TASK STATEMENT: Retype exactly the lines from the line with "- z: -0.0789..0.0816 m" to the end of the data, keeping both boundary lines.

(ENTRIES SUPPLIED Opens)

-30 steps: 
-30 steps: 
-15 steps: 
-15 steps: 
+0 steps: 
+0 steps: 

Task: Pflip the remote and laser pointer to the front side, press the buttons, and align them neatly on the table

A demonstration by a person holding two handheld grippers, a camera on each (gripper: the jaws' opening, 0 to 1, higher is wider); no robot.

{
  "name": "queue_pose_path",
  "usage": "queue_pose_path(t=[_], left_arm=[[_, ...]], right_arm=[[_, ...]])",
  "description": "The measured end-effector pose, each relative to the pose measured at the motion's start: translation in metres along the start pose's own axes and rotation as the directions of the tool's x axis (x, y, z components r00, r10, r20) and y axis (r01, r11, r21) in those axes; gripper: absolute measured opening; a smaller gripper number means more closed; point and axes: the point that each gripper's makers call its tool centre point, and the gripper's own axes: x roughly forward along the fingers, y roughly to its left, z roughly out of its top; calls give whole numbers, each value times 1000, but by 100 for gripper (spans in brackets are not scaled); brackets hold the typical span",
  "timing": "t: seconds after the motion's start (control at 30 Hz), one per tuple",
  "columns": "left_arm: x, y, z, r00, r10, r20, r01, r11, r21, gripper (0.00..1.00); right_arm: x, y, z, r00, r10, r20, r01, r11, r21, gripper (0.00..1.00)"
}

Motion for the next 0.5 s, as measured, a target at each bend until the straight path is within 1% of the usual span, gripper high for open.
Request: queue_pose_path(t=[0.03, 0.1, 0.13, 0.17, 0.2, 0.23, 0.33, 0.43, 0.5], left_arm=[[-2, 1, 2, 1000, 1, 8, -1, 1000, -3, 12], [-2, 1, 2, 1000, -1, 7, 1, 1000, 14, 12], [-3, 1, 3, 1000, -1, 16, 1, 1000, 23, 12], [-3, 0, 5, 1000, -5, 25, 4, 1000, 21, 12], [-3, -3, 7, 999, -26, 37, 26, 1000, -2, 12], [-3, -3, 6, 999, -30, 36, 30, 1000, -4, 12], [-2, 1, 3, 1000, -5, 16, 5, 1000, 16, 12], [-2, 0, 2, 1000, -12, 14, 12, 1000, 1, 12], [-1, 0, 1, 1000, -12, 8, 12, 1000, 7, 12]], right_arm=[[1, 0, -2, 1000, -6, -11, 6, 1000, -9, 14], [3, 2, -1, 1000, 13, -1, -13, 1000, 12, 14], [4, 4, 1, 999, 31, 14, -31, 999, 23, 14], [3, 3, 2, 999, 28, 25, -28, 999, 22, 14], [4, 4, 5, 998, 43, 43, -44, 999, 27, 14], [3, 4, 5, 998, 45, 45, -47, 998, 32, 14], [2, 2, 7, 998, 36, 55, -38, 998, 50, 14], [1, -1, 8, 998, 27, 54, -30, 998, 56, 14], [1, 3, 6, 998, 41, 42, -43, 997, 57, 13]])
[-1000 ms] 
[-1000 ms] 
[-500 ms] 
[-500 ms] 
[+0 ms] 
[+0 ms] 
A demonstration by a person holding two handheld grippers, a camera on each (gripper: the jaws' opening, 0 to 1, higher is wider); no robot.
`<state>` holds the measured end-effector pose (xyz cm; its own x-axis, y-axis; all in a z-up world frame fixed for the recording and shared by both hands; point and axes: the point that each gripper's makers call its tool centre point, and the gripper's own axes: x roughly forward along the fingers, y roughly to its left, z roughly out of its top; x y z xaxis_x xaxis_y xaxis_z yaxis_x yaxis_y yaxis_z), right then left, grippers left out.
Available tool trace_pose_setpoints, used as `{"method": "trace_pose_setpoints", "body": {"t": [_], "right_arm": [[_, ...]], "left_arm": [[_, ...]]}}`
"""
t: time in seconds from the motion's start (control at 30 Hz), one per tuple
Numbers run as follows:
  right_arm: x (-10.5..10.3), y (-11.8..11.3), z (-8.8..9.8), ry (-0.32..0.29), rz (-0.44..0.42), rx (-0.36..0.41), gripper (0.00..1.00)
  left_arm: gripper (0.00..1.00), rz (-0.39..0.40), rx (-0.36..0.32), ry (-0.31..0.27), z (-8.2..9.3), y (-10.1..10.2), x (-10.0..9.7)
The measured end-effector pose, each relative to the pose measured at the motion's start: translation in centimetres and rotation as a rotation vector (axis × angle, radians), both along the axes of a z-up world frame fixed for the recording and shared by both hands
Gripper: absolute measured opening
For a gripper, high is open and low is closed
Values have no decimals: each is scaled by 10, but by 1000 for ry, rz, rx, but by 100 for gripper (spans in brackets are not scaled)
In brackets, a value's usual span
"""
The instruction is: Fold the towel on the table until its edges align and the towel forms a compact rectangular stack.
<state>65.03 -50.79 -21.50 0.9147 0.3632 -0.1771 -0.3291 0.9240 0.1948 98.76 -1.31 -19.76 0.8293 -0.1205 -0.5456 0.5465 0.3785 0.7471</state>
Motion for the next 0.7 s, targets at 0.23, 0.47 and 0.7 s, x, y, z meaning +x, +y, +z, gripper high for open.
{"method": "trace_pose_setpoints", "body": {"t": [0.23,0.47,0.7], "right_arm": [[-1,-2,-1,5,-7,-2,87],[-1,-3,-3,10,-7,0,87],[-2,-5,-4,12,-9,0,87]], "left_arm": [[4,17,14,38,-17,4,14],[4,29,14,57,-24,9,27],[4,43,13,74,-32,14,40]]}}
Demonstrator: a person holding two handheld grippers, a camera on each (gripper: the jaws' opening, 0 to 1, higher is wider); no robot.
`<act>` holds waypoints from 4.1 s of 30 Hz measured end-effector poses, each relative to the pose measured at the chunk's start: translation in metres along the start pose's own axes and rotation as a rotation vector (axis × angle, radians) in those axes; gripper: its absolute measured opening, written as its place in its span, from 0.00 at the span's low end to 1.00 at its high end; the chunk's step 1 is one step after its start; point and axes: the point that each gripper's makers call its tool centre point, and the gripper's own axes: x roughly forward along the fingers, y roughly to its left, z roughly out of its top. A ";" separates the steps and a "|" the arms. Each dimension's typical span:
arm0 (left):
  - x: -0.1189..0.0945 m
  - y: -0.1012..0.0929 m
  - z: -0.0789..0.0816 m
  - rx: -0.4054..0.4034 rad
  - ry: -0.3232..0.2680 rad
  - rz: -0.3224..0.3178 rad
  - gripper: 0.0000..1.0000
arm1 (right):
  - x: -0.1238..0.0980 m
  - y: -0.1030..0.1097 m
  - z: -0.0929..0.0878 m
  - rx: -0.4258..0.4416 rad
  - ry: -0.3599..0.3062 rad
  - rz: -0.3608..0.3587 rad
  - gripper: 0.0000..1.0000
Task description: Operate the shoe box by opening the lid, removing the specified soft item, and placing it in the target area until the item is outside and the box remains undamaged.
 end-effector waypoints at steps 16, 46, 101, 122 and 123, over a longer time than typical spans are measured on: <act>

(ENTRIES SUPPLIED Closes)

FINISHED EXERCISE:
  - z: -0.0789..0.0816 m
  - rx: -0.4054..0.4034 rad
  - ry: -0.3232..0.2680 rad
  - rz: -0.3224..0.3178 rad
  - gripper: 0.0000..1.0000
arm1 (right):
  - x: -0.1238..0.0980 m
  - y: -0.1030..0.1097 m
  - z: -0.0929..0.0878 m
  - rx: -0.4258..0.4416 rad
  - ry: -0.3599..0.3062 rad
  - rz: -0.3608..0.3587 rad
  - gripper: 0.0000..1.0000
Task description: Operate the shoe box by opening the lid, removing the specified soft item, and placing it in the target area until the item is outside and the box remains undamaged.
 end-effector waypoints at steps 16, 46, 101, 122 and 123, over a longer time than typical spans are measured on: <act>

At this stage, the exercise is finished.